By Annette Cary, Herald staff writer

Hanford cleanup and the economy of the Tri-City area will suffer if negotiations over the Tri-Party Agreement fail, warned the Tri-City Development Council and the Hanford Communities.

"We are extremely concerned about the very real risks and fallout that will result if agreement is not reached and litigation in some form becomes the foremost consideration," wrote the two agencies in a letter this week to Washington Gov. Chris Gregoire and Energy Secretary Samuel Bodman.

The letter urged the state and the federal government, particularly the Department of Justice, to go to extra lengths to resolve differences in negotiations.

If legal steps must be taken as a last resort, a consent decree would be less damaging than a lawsuit, said the letter, which was signed by TRIDEC President Carl Adrian and Ed Revell, chairman of the Hanford Communities board. The Hanford Communities board includes representatives from Richland, Kennewick, Pasco, West Richland, Benton County and the Port of Benton.
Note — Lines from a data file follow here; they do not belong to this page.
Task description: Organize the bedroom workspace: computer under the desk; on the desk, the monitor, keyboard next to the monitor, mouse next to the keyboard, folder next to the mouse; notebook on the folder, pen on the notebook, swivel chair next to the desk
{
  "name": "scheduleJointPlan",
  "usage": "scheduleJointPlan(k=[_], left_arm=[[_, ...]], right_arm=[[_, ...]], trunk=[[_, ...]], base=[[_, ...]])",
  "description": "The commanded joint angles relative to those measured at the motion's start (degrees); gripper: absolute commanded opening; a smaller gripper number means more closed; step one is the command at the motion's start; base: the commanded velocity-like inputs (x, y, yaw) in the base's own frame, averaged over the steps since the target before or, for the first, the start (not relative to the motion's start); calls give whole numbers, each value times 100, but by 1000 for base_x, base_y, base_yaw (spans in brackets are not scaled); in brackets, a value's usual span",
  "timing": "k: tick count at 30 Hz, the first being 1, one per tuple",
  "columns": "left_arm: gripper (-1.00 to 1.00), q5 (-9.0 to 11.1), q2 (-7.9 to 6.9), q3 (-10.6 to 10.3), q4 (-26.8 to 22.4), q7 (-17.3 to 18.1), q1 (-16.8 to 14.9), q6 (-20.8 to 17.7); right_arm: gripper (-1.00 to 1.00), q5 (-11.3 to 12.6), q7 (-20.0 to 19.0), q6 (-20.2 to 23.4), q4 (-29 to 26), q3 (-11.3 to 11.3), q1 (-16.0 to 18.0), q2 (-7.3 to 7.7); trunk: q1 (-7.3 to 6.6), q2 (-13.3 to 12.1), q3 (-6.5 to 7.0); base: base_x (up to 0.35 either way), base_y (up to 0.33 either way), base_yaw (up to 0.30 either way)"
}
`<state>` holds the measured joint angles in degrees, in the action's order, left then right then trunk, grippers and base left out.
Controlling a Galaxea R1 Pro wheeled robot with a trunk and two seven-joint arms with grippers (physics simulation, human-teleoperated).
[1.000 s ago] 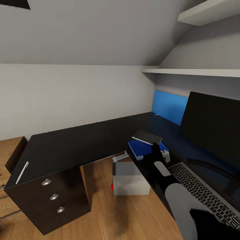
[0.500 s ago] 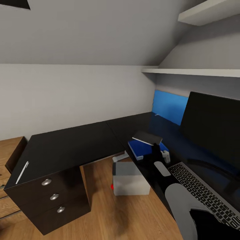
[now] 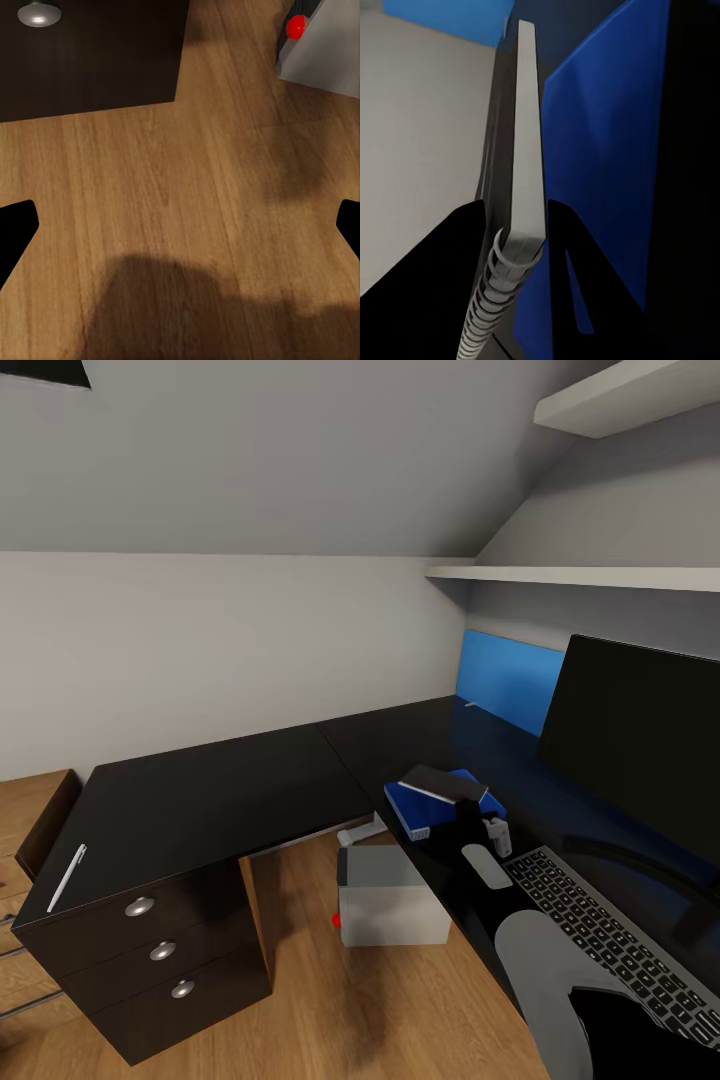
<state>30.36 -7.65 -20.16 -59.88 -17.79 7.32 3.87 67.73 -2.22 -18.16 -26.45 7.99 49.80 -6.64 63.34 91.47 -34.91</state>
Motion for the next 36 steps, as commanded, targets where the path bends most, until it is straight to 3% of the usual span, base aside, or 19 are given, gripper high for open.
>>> scheduleJointPlan(k=[1,36], left_arm=[[100,60,-8,-29,-6,-39,-2,35],[100,49,-8,-36,-8,-44,-2,47]], right_arm=[[-100,57,-20,-13,-2,9,3,-4],[-100,56,-15,-21,3,9,3,-4]], trunk=[[0,3,-4],[0,3,-4]], base=[[0,0,0],[15,0,0]])
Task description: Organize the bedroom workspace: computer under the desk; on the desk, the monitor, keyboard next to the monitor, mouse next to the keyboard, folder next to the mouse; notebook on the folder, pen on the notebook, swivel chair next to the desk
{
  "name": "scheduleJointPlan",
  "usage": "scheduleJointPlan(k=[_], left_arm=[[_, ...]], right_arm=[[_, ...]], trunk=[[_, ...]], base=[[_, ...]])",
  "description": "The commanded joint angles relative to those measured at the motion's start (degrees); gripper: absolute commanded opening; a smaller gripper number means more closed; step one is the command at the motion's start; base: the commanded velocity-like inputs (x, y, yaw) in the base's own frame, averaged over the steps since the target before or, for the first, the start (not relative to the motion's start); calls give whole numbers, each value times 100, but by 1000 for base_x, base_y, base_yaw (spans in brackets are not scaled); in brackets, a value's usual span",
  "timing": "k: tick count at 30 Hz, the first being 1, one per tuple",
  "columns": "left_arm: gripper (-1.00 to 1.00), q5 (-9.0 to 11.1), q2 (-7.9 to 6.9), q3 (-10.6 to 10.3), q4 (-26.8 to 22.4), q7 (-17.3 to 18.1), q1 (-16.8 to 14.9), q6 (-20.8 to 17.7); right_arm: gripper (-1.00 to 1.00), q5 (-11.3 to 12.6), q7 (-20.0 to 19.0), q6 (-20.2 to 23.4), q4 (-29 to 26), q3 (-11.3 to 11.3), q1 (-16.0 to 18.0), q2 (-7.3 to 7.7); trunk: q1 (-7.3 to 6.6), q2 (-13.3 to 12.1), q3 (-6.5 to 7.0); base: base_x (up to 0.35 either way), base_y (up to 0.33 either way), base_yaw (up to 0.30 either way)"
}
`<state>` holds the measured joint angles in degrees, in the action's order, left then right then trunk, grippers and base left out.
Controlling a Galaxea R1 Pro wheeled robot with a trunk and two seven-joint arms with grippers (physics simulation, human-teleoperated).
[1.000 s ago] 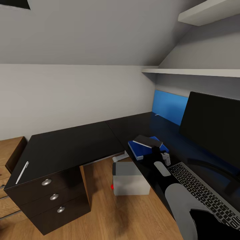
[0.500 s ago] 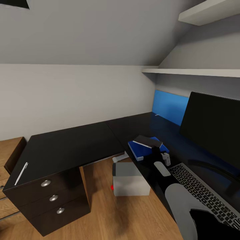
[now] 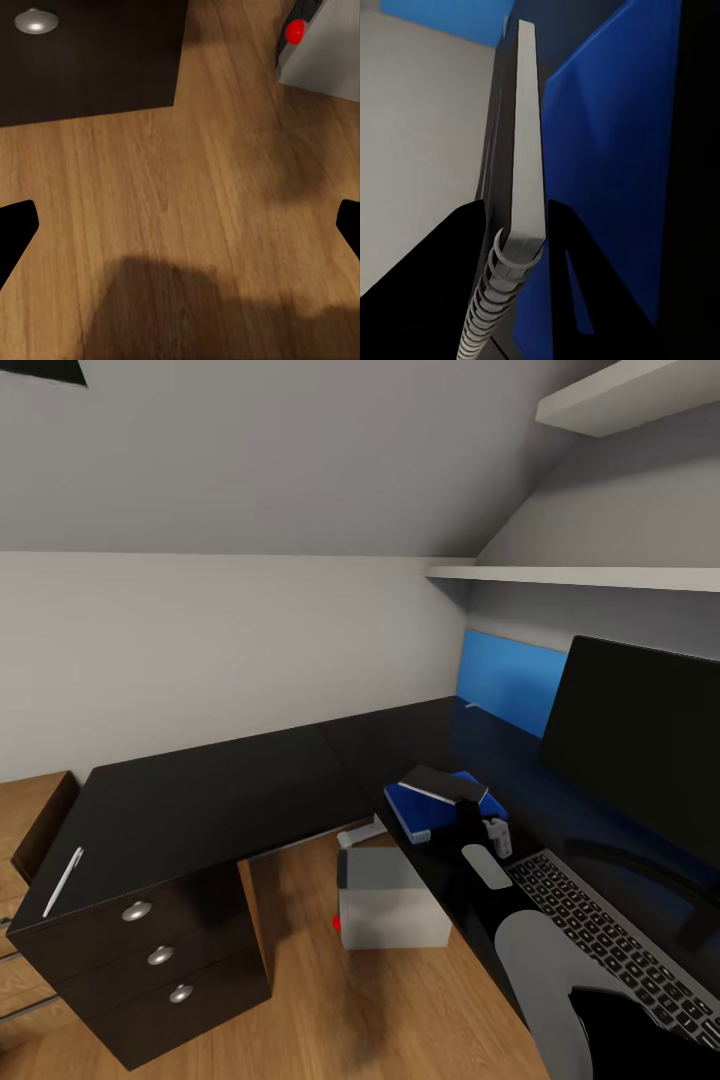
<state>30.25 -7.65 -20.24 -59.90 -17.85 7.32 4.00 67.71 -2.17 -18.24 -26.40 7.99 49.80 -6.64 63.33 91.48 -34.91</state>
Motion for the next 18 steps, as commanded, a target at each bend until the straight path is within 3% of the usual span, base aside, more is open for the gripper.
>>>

Gregoire and Bodman met last week in Washington, D.C., to discuss major changes to the Tri-Party Agreement, which sets legal deadlines for cleanup of the Hanford nuclear reservation. Renegotiation of the agreement began in spring 2007 after it became clear DOE could not meet major deadlines for emptying leak-prone tanks of radioactive waste and beginning treatment of the waste at the vitrification plant under construction.

TRIDEC and the Hanford Communities have not seen the proposal now being discussed, but based on what they have been told believe it is well crafted and that only a few high-level issues remain unresolved.

But if attorneys, particularly the U.S. Department of Justice which is representing DOE, cannot sign off on a final version of the renegotiated agreement, a lawsuit could lead to a halt of cleanup projects and put money from Congress at risk, the agencies said.

Washington's congressional leaders are having increasing difficulty finding support for enough money to continue Hanford cleanup projects, the letter said. Next year a new administration likely is to be focused on working on the nation's energy problems rather than Cold War nuclear site cleanup when it sets the DOE budget, said Gary Petersen, TRIDEC vice president of Hanford programs.

"Having litigation take place will only provide an excuse for a new administration or Congress to slow funding until the courts determine the path forward," the letter said.

Once work is stopped on a project, too often it never is restarted. Any litigation that includes the $12.2 billion vitrification plant would put its completion in jeopardy, the letter said.

"Our community clearly understands that collateral damage from legal action on the Tri-Party Agreement will primarily be felt here," the letter said. "In the larger sense, we also cannot see how litigation will help clean up the Hanford site."

The state has said it prefers to reach an agreement rather than take legal action to force Hanford cleanup, but will only back an agreement if it's in the state's best interest to protect human health and the environment.